Mass spectrometry (MS) is a physico-chemical spectral technique used for the structural elucidation or confirmation of organic, bioorganic, organometallic and inorganic compounds. It is frequently used as a highly selective chromatographic detector for the quantitative analysis of environmental, pharmaceutical, forensic, and food/feed samples, to name a few. From a theoretical point of view, MS is not actually a “ spectral” technique since it does not deal with the absorption or emission of quantum of energy according to Planck´s law. However, due to the similarity of experimental approaches, the spectra’s appearance, and the range of applications, MS is frequently included in the family of spectral techniques.

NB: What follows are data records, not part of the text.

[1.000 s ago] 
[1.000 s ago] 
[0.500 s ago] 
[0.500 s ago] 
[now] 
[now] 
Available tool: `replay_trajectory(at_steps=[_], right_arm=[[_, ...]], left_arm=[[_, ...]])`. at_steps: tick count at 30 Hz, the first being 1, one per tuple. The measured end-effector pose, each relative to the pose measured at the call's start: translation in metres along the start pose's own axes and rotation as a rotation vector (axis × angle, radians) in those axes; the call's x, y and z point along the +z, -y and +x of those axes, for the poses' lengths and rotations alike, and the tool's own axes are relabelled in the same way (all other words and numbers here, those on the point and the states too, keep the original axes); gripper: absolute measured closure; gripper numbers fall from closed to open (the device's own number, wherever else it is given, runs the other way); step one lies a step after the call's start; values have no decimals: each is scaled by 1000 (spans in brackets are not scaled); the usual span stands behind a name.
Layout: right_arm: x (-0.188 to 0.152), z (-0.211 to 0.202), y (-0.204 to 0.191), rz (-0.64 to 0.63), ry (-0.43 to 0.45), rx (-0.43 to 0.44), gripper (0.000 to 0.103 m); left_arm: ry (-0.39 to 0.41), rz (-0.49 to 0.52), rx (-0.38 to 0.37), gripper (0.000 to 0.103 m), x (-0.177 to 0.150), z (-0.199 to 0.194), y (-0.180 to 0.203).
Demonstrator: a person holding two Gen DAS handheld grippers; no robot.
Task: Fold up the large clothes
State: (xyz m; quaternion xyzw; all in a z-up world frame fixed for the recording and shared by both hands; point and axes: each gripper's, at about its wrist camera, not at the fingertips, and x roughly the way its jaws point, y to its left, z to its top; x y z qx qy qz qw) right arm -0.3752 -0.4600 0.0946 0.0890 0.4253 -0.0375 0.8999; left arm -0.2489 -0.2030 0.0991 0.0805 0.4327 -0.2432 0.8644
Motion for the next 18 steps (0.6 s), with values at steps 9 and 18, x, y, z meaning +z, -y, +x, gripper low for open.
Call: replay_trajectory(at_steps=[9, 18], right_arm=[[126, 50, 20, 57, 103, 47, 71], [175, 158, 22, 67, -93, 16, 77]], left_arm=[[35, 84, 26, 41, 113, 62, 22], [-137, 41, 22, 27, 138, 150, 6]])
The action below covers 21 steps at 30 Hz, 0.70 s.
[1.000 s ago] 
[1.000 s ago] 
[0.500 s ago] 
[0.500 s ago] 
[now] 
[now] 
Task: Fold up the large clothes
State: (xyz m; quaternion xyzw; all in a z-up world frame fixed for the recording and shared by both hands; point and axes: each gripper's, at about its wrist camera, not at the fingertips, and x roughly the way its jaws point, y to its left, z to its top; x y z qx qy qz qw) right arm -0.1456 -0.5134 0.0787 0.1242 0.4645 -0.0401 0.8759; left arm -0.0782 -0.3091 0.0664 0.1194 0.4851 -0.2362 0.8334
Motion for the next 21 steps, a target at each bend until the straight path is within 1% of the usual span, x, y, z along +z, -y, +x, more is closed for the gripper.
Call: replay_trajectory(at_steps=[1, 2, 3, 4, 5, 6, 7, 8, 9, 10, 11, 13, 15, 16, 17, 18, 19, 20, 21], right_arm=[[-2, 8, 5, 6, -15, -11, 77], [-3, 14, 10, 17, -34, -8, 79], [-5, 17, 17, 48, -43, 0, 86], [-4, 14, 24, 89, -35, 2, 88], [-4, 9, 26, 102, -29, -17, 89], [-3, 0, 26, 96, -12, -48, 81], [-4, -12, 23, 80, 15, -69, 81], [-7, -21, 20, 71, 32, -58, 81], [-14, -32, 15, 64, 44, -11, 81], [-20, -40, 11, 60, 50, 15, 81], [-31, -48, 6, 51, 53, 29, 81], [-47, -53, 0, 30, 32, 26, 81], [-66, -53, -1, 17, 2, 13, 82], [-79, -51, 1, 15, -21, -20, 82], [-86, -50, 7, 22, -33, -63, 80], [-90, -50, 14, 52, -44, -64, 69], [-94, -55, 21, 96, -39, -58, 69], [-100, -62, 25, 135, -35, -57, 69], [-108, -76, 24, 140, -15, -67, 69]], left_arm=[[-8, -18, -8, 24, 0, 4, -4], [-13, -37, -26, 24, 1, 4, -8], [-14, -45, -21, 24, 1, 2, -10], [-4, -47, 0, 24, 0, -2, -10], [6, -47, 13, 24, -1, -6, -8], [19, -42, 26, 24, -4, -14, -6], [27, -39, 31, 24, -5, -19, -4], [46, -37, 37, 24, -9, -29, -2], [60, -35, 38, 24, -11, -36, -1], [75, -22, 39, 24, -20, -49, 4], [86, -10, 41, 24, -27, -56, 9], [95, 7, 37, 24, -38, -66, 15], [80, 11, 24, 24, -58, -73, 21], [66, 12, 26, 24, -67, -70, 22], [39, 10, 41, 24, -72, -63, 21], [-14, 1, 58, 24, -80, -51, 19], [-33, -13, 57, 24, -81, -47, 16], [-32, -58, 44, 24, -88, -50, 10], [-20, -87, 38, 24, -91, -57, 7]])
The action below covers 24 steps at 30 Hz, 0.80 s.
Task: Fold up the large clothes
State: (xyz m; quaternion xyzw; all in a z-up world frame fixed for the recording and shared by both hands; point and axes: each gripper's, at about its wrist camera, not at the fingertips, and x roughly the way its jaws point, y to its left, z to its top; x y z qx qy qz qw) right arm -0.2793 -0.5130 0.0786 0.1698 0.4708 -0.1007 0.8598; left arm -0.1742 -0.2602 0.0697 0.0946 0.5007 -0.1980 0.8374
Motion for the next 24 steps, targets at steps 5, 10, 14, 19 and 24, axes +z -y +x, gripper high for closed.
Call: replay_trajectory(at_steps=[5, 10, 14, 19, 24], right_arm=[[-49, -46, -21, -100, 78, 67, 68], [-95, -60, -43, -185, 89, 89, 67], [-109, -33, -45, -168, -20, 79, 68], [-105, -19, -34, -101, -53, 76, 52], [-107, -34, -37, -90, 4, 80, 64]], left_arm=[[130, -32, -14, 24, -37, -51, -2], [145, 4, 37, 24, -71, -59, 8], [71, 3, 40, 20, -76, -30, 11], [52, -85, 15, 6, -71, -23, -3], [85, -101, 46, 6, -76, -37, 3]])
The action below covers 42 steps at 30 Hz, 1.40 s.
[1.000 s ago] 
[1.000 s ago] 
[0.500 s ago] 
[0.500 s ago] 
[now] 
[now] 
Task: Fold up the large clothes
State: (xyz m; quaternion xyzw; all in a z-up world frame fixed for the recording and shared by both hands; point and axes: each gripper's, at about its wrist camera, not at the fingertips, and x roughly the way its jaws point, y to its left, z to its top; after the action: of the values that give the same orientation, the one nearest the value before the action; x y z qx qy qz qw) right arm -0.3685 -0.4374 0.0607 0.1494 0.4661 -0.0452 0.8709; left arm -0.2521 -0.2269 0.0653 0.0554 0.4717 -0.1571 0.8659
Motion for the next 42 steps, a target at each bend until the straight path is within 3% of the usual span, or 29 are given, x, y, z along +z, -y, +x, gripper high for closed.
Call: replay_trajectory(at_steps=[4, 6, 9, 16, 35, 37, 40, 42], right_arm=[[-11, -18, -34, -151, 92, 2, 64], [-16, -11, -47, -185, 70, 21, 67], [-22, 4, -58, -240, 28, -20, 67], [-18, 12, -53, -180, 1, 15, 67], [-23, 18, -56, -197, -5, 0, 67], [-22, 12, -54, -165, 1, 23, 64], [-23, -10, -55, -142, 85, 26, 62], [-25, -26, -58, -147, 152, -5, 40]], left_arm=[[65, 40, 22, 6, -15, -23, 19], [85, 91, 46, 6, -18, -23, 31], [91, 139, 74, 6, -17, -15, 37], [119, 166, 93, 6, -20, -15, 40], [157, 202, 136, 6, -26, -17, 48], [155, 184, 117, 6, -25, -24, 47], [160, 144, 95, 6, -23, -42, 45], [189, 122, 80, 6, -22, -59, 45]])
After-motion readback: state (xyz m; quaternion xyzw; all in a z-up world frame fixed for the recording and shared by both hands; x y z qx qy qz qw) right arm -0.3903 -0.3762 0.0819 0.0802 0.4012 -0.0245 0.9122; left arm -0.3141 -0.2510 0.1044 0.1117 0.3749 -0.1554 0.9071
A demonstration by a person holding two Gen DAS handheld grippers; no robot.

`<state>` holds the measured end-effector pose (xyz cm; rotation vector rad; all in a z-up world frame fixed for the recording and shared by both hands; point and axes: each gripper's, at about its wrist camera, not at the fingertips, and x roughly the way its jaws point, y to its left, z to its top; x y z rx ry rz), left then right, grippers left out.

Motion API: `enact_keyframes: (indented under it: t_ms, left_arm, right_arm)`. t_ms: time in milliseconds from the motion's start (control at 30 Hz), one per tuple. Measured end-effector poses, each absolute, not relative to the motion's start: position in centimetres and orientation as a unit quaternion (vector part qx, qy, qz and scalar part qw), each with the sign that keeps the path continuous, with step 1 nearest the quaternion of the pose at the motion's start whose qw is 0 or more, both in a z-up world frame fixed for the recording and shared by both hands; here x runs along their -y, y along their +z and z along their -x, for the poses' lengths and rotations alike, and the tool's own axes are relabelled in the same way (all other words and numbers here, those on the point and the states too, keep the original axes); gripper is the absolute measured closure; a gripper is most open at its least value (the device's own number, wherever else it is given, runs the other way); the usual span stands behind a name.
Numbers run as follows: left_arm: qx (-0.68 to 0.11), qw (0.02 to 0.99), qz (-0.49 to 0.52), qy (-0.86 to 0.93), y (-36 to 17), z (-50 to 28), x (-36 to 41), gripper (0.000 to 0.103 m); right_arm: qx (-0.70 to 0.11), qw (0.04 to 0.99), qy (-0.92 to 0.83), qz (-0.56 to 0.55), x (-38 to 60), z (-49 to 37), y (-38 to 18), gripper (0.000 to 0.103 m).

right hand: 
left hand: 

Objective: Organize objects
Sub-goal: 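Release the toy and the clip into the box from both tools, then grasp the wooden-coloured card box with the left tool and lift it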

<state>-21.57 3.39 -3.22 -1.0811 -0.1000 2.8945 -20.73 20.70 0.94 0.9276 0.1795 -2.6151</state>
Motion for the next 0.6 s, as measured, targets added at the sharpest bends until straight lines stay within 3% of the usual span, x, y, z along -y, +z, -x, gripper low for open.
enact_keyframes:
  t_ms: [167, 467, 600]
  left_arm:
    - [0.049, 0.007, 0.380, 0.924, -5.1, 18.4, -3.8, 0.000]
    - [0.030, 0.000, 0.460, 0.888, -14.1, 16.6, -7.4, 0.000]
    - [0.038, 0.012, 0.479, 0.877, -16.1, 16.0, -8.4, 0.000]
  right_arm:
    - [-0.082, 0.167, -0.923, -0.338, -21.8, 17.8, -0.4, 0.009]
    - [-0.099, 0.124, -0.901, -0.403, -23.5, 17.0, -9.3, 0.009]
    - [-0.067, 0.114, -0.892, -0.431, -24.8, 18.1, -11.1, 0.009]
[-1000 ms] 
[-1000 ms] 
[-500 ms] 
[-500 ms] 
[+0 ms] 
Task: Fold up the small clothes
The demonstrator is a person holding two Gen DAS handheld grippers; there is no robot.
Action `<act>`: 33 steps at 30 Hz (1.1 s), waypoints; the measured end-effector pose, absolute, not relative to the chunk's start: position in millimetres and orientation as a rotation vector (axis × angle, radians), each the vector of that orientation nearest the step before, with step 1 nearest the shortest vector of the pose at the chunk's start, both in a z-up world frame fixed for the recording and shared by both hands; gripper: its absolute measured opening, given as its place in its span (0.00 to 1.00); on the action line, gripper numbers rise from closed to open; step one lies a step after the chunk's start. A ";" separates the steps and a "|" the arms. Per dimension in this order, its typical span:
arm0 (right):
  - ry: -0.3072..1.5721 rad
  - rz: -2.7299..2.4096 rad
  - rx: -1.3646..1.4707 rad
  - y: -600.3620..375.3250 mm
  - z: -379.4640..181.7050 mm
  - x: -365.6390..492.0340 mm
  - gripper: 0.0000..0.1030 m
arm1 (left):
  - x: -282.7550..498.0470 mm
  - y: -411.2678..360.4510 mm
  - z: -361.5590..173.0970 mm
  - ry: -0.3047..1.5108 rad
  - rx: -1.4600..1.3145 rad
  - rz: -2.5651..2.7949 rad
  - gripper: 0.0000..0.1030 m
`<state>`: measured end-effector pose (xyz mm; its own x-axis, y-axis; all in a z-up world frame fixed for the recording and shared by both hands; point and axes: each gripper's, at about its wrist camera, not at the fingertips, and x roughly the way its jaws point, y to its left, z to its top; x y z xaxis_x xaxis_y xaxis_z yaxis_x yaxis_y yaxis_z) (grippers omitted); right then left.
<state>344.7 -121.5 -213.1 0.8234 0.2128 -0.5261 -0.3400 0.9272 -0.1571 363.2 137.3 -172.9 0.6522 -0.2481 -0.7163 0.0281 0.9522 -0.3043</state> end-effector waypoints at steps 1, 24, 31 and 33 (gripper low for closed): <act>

Actual mass spectra are records of relative ion abundances (expressed as percent) vs. mass to charge ratio (x-axis). The most abundant ion in the spectrum is called the base peak and is assigned a relative intensity of 100%. The relative abundances of other ions in the spectrum are then normalized to the base peak.

Electron Ionisation mass spectrum of benzophenone (Click to enlarge)

Most of the ions carry just one charge, so the m/z values correspond directly to the masses of the particular ions. In case of some ionization techniques (especially electrospray ionization), ions may be produced with multiple charges. As a result, the observed m/z values are diminished by the factor 1/z.

The current mass spectrometric nomenclature recommends the use of the Thomson (Th) as a unit for m/z values, in honor of J. J. Thomson, who was awarded the Nobel Prize for physics in 1906 for the discovery and experimental proof of the existence of electrons and charged particles. The field of mass spectrometry has garnered four Nobel Prizes for chemistry and physics so far. Nowadays, mass spectrometry influences and supports research in many fields of chemistry, biology, medicine and physics.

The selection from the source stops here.